• What you should do: Could the lines from the one with "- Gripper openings" through the end of the listing be restated exactly, with nothing else included?

::: Supplied data

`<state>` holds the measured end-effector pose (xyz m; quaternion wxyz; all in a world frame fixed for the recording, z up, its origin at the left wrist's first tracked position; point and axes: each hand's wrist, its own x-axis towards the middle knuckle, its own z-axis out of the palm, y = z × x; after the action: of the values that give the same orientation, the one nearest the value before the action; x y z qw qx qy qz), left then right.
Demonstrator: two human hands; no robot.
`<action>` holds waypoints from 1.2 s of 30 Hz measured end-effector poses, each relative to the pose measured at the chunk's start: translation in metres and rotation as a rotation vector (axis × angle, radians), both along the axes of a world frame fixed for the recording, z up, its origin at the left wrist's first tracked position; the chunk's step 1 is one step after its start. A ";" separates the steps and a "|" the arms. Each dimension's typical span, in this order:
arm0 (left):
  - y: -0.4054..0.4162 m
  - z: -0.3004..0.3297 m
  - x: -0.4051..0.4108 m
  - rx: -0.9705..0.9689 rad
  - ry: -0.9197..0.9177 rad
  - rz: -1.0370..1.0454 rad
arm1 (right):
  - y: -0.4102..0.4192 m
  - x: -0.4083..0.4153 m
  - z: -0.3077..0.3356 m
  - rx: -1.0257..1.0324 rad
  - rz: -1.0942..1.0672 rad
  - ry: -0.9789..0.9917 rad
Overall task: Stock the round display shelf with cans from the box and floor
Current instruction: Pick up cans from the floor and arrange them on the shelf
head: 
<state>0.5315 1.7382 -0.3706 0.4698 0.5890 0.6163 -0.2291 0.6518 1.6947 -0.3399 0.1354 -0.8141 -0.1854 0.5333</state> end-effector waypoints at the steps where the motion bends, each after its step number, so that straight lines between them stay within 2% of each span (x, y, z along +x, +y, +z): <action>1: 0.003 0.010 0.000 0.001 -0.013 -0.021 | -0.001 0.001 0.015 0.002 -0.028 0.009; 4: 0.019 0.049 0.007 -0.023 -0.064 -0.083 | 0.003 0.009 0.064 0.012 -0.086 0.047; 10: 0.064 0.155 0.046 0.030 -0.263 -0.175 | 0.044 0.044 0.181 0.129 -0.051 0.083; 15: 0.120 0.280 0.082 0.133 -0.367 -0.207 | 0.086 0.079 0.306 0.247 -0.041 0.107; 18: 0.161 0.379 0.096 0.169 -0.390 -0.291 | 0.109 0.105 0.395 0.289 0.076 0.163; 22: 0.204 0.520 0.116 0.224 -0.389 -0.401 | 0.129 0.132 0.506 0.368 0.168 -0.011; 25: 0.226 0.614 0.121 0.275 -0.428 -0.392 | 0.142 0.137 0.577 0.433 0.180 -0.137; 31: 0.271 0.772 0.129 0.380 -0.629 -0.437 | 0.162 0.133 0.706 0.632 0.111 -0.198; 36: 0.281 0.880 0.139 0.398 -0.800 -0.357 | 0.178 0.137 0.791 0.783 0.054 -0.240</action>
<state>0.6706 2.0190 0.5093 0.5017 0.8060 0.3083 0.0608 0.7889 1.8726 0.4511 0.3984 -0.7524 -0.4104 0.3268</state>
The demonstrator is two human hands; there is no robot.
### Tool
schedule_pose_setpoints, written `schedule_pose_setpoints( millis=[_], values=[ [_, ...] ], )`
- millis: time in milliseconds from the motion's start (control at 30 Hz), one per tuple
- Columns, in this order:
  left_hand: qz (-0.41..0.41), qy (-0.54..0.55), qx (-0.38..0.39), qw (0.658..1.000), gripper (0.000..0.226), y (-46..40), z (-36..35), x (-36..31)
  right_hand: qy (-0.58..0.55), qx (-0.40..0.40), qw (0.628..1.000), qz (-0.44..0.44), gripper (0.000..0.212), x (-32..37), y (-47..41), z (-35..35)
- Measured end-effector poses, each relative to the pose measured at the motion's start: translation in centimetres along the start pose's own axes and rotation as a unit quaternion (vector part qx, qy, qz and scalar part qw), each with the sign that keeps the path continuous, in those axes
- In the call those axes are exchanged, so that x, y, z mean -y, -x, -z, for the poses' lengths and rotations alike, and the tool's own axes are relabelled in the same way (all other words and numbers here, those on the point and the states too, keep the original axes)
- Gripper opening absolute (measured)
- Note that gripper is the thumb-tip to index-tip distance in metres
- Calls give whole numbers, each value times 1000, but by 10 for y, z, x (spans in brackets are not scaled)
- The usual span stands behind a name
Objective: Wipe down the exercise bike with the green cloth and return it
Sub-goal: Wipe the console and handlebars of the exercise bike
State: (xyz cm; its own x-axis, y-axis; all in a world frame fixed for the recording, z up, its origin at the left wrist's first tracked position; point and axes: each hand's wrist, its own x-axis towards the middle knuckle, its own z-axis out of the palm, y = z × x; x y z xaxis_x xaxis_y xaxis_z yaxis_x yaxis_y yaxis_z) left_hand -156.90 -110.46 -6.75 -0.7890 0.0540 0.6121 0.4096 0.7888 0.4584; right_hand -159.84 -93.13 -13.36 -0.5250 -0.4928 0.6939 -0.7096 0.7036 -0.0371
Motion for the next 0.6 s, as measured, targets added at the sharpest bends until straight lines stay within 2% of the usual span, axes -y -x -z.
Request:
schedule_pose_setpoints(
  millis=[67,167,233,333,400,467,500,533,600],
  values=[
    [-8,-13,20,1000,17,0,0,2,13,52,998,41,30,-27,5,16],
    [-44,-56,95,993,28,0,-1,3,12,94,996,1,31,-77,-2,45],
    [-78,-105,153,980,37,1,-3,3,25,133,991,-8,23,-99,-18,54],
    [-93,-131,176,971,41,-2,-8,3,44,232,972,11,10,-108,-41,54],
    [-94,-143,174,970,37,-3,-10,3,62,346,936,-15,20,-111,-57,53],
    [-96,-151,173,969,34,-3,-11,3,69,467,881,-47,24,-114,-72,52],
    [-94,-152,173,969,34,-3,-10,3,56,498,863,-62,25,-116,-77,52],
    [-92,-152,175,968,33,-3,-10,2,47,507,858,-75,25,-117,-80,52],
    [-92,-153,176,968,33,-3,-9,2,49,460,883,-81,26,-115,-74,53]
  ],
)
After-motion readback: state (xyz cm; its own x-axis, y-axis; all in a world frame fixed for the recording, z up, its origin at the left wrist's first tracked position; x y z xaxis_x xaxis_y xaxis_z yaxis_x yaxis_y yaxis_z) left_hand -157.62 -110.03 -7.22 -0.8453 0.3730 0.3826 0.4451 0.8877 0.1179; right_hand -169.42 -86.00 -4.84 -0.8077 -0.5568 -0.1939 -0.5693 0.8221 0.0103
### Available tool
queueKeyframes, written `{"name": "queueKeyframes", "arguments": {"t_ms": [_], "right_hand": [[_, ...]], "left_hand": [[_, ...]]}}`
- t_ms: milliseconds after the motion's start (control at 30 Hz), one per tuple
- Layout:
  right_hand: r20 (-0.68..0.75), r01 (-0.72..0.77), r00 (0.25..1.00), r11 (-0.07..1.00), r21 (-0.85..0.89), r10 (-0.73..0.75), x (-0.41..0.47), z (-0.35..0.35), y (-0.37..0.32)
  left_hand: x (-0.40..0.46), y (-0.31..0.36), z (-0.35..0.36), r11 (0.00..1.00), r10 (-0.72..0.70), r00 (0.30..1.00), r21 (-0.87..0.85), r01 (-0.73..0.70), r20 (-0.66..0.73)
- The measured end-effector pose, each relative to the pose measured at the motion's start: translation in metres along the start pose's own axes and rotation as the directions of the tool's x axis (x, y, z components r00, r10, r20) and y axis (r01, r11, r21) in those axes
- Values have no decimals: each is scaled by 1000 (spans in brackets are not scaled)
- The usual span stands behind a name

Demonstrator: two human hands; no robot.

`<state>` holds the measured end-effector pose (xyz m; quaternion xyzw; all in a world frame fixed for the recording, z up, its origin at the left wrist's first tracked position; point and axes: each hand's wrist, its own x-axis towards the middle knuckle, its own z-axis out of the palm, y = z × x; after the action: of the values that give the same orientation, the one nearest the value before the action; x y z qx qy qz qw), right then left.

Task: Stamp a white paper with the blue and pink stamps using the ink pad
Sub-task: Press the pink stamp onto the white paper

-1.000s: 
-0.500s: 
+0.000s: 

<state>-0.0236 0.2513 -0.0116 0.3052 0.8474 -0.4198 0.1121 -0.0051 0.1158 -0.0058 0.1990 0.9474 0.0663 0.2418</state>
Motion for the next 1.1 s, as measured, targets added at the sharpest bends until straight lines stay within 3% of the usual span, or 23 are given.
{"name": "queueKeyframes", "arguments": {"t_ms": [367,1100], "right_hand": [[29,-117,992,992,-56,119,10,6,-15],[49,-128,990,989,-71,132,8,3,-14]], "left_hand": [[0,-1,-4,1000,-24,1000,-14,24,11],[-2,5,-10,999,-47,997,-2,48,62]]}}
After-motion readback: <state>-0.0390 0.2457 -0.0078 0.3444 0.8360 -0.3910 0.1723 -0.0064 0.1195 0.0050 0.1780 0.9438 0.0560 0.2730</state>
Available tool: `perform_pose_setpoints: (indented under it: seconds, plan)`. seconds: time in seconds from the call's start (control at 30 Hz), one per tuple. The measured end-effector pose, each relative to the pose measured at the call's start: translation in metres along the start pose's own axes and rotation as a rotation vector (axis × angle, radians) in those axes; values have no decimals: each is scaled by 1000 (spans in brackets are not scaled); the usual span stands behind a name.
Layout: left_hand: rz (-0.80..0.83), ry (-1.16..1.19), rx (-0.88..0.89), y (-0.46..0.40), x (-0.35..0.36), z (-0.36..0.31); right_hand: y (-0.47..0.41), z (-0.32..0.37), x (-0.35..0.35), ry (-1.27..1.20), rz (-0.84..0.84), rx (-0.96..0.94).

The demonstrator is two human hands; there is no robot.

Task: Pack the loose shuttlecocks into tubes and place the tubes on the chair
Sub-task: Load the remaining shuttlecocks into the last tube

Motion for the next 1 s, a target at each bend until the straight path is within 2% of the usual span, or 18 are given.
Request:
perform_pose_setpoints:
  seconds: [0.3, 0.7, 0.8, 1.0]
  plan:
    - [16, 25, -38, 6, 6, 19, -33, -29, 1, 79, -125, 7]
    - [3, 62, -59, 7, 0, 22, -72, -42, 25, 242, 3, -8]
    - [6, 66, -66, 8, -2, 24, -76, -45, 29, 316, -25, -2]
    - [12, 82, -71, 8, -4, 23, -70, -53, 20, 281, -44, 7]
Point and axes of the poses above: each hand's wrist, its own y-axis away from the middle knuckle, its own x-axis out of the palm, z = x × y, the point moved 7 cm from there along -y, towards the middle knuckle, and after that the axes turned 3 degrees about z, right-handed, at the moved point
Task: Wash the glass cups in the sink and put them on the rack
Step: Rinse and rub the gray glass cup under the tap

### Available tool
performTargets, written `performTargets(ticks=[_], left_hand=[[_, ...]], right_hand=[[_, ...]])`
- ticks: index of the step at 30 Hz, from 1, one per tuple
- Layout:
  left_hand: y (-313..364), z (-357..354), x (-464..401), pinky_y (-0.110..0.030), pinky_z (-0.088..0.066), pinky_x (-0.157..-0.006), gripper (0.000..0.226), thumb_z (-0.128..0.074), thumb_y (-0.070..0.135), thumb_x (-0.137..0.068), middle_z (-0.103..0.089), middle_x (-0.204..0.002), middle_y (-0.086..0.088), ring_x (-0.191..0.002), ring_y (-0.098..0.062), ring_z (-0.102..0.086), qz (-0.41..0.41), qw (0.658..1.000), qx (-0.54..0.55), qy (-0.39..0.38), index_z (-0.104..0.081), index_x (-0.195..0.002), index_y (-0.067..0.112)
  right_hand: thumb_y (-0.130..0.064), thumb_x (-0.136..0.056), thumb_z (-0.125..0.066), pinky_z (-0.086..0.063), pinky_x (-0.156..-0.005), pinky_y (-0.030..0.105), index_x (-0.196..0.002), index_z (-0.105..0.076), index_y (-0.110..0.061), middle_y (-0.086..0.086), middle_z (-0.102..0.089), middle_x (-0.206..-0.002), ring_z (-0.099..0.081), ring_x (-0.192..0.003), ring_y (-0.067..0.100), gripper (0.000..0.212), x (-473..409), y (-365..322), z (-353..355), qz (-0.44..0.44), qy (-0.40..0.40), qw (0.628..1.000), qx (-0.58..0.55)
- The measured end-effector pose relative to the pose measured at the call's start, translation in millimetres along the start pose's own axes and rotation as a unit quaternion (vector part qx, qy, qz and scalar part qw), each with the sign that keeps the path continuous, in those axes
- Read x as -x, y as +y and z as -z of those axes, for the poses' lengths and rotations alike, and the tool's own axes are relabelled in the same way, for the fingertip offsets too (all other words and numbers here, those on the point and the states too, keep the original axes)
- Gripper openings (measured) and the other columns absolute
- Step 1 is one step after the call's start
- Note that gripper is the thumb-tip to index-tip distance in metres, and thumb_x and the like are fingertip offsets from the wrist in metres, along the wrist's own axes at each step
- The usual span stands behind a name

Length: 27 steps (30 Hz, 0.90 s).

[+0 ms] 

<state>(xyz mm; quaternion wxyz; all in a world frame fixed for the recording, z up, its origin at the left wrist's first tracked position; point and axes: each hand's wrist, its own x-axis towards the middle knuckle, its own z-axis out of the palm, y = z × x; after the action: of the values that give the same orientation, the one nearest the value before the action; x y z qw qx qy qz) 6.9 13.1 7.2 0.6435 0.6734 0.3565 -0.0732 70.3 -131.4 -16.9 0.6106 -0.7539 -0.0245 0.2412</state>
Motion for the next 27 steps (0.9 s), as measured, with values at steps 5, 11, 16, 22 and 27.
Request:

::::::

• Completed task:
- Gripper openings (measured) and the other columns absolute
- Step 1 is one step after the call's start
- Note that gripper is the thumb-tip to index-tip distance in metres, and thumb_x and the like are fingertip offsets from the wrist in metres, along the wrist's own axes at each step
- The usual span stands behind a name

Length: 27 steps (30 Hz, 0.90 s).

[+0 ms] 

<state>(xyz mm; quaternion wxyz; all in a world frame fixed for the recording, z up, its origin at the left wrist's first tracked position; point and axes: each hand's wrist, its own x-axis towards the middle knuckle, its own z-axis out of the palm, y = z × x; after the action: of the values that give the same orientation, the one nearest the value before the action; x y z qw qx qy qz) 6.9 13.1 7.2 0.6435 0.6734 0.3565 -0.0732 70.3 -131.4 -16.9 0.6106 -0.7539 -0.0245 0.2412</state>
Motion for the next 27 steps (0.9 s), as measured, with values at steps 5, 11, 16, 22 and 27.
Request:

What this exercise required has been given in full.